Memory is not a big concern when dealing with small-sized data. However, when it comes to large datasets, it becomes imperative to use memory efficiently. I will cover a few very simple tricks to reduce the size of a Pandas DataFrame. I will use a relatively large dataset about cryptocurrency market prices available on Kaggle. Let’s start with reading the data into a Pandas DataFrame.
import pandas as pd
import numpy as np
df = pd.read_csv("crypto-markets.csv")
df.shape
(942297, 13)
The dataframe has almost 1 million rows and 13 columns. It includes historical prices of cryptocurrencies.

Let’s check the size of this dataframe:
df.memory_usage()
Index 80
slug 7538376
symbol 7538376
name 7538376
date 7538376
ranknow 7538376
open 7538376
high 7538376
low 7538376
close 7538376
volume 7538376
market 7538376
close_ratio 7538376
spread 7538376
dtype: int64
memory_usage() returns how much memory each row uses in bytes. We can check the memory usage for the complete dataframe in megabytes with a couple of math operations:
df.memory_usage().sum() / (1024**2) #converting to megabytes
93.45909881591797
So the total size is 93.46 MB.
Let’s check the data types because we can represent the same amount information with more memory-friendly data types in some cases.
df.dtypes
slug object
symbol object
name object
date object
ranknow int64
open float64
high float64
low float64
close float64
volume float64
market float64
close_ratio float64
spread float64
dtype: object
The first thing comes to mind should be "object" data type. If we have categorical data, it is better to use "category" data type instead of "object" especially when the number of categories is very low compared to the number of rows. This is the case for "slug", "symbol" and "name" columns:
df.slug.value_counts().size
2071
There are 2072 categories, which is very low compared to 1 million rows. Let’s convert these columns to "category" data type and see the reduction in memory usage:
df[['slug','symbol','name']] = df[['slug','symbol', 'name']].astype('category')
df[['slug','symbol','name']].memory_usage()
Index 80
slug 1983082 #previous: 7538376
symbol 1982554
name 1983082
dtype: int64
So the memory usage for each column reduced by %74. Let’s check how much we have saved in total:
df.memory_usage().sum() / (1024**2) #converting to megabytes
77.56477165222168
The total size reduced to 77.56 MB from 93.46 MB.
The "ranknow" column shows the rank among different currency categories. Since there are 2072 categories, the maximum value should be 2072.
df.ranknow.max()
2072
The data type of "ranknow" column is int64 but we can represent the range from 1 to 2072 using int16 as well. The range that can be represented with int16 is -32768 to +32767.
df["ranknow"] = df["ranknow"].astype("int16")
df["ranknow"].memory_usage()
1884674 #previous: 7538376
So the memory usage reduced by %75 as expected because we went down to int16 from int64.
The floating point numbers in the dataset are represented with "float64" but I can represent these numbers with "float32" which allows us to have 6 digits of precision. I think 6 digits is enough unless you are making highly sensitive measurements.
- float32 (equivalent C type: float): 6 digits of precision
- float64 (equivalent C type: double): 15 digits of precision
floats = df.select_dtypes(include=['float64']).columns.tolist()
df[floats] = df[floats].astype('float32')
df[floats].memory_usage()
Index 80
open 3769188 #previous: 7538376
high 3769188
low 3769188
close 3769188
volume 3769188
market 3769188
close_ratio 3769188
spread 3769188
dtype: int64
The conversion to "float32" from "float64" reduces the memory usage for these columns by %50 as expected.

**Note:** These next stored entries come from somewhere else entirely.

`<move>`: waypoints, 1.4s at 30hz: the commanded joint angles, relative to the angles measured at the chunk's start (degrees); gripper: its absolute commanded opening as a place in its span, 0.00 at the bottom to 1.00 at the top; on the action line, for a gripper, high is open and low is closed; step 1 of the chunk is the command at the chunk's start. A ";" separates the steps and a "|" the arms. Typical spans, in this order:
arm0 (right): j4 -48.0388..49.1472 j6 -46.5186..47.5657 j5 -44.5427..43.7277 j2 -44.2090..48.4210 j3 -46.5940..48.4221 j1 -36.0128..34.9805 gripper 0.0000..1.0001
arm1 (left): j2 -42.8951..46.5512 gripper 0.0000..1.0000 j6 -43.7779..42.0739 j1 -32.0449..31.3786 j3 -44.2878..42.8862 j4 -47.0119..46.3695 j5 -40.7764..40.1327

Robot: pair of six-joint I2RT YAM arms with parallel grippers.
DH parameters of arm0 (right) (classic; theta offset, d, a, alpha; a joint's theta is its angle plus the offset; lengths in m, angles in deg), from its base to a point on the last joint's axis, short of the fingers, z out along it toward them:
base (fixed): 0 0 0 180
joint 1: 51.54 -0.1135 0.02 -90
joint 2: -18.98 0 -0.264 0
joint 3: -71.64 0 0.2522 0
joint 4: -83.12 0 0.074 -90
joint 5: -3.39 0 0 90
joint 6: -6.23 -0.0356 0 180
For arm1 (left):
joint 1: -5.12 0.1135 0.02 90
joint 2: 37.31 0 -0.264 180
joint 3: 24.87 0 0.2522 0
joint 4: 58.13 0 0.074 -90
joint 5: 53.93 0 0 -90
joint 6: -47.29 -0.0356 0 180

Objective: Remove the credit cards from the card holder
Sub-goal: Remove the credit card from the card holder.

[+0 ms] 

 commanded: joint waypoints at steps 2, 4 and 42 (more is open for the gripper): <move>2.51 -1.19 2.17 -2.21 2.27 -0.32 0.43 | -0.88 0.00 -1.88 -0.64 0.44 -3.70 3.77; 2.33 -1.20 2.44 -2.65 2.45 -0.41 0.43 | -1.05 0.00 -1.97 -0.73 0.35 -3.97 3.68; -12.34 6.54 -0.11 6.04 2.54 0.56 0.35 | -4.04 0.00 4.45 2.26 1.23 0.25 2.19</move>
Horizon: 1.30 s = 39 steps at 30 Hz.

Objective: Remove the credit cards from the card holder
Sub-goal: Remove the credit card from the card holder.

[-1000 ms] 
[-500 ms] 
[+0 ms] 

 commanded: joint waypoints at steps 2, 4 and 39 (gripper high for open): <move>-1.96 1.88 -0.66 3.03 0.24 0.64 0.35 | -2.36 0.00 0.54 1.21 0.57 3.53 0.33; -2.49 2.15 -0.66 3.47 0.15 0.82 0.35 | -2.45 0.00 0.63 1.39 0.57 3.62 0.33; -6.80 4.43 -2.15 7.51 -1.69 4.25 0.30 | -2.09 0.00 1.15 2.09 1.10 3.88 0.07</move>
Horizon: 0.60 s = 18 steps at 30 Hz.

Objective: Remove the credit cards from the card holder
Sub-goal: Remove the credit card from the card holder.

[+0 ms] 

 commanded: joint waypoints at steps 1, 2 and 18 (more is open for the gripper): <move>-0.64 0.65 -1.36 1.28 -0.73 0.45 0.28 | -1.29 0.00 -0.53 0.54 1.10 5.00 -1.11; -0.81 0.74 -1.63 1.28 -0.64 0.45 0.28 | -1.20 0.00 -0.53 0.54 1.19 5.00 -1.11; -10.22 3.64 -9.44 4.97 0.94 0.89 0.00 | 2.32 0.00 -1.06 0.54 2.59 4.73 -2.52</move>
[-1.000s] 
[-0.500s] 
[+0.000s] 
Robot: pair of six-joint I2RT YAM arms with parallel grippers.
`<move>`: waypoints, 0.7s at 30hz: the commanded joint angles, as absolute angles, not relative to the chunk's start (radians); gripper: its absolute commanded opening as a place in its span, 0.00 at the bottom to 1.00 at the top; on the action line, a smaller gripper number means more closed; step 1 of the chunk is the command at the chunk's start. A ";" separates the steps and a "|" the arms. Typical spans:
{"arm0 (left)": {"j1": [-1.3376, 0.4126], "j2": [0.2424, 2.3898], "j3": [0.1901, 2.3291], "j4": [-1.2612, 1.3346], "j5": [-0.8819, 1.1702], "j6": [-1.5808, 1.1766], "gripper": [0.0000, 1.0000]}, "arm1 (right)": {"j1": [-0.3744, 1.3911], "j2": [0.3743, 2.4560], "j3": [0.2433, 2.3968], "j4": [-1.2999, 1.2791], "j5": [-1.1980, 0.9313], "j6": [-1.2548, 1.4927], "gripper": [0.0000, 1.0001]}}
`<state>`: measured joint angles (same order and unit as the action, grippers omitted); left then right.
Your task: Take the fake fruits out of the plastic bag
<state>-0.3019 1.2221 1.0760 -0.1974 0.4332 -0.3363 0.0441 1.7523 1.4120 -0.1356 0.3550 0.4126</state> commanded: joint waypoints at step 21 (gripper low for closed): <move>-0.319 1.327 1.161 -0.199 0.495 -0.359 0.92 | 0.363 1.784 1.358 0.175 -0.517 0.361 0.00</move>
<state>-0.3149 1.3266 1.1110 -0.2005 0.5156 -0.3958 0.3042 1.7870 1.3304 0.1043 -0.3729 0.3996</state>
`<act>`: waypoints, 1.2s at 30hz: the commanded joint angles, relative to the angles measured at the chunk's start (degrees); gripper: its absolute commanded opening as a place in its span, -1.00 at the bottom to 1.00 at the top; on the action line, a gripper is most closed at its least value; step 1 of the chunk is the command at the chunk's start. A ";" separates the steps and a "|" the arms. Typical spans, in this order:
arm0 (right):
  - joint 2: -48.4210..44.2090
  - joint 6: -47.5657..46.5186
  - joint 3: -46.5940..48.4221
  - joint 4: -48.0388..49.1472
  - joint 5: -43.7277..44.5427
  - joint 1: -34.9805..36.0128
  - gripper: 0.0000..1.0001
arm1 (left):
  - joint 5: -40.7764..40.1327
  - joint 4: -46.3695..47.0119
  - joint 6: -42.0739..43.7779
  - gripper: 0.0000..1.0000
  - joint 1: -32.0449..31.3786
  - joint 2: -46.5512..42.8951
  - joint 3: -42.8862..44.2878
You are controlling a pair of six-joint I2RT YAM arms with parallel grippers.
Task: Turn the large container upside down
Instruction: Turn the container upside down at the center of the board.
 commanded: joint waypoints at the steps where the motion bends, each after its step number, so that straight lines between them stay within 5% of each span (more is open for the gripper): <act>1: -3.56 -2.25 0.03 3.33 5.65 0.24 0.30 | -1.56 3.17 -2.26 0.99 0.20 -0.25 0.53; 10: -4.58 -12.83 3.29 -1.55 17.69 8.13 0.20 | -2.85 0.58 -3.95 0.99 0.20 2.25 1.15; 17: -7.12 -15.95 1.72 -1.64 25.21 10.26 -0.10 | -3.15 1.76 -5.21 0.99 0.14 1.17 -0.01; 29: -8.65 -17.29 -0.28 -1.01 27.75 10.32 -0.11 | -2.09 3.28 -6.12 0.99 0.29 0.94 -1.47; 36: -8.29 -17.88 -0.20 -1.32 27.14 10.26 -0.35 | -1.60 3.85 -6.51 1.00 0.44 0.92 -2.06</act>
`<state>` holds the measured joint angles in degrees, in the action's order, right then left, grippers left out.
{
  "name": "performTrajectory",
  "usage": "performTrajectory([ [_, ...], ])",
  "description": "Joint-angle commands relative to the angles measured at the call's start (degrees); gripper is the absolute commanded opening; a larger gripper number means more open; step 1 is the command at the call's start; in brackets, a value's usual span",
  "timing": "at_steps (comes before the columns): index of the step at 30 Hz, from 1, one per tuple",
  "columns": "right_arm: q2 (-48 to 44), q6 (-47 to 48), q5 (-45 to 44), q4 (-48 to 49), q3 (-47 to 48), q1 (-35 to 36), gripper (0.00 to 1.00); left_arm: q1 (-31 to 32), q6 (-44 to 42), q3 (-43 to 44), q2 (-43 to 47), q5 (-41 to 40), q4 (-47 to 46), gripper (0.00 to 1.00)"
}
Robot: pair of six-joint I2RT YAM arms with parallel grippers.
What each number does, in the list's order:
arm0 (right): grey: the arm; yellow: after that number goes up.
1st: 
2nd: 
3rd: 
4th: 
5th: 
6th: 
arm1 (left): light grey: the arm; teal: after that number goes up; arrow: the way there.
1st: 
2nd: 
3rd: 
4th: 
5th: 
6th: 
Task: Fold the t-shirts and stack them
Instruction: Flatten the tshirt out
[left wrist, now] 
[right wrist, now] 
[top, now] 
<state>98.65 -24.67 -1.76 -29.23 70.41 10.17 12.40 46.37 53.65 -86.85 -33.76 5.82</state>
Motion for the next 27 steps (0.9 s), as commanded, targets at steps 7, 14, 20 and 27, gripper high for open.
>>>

In some cases, the dataframe may have redundant columns. Let’s take a look at the dataframe we have:

The columns "slug", "symbol", "name" represent the same thing in different formats. It is enough to only have one of these three columns so I can drop two columns. The dataframe you have may not have columns like this but it is always a good practice to look for redundant or unnecessary columns. For example, the dataframe might include "count", "value" and "sum" columns. We can easily obtain sum by multiplying count and value so sum column is unnecessary. Some columns might be completely unrelated to the task you want to accomplish so just look for these columns. In my case, I will drop "symbol" and "name" columns and use "slug" column:
df.drop(['symbol','name'], axis=1, inplace=True)
Let’s check the size of the final dataframe:
df.memory_usage().sum() / (1024*1024)
39.63435745239258
The total size reduced to 36.63 MB from 93.46 MB which I think is a great accomplishment. We were able to save 56,83 MB of memory.
Another advantage of reducing the size is to simplify and ease the computations. It takes less time to do calculations with float32 than with float64.
We should always look for ways to reduce the size when possible.
Thank you for reading. Please let me know if you have any feedback.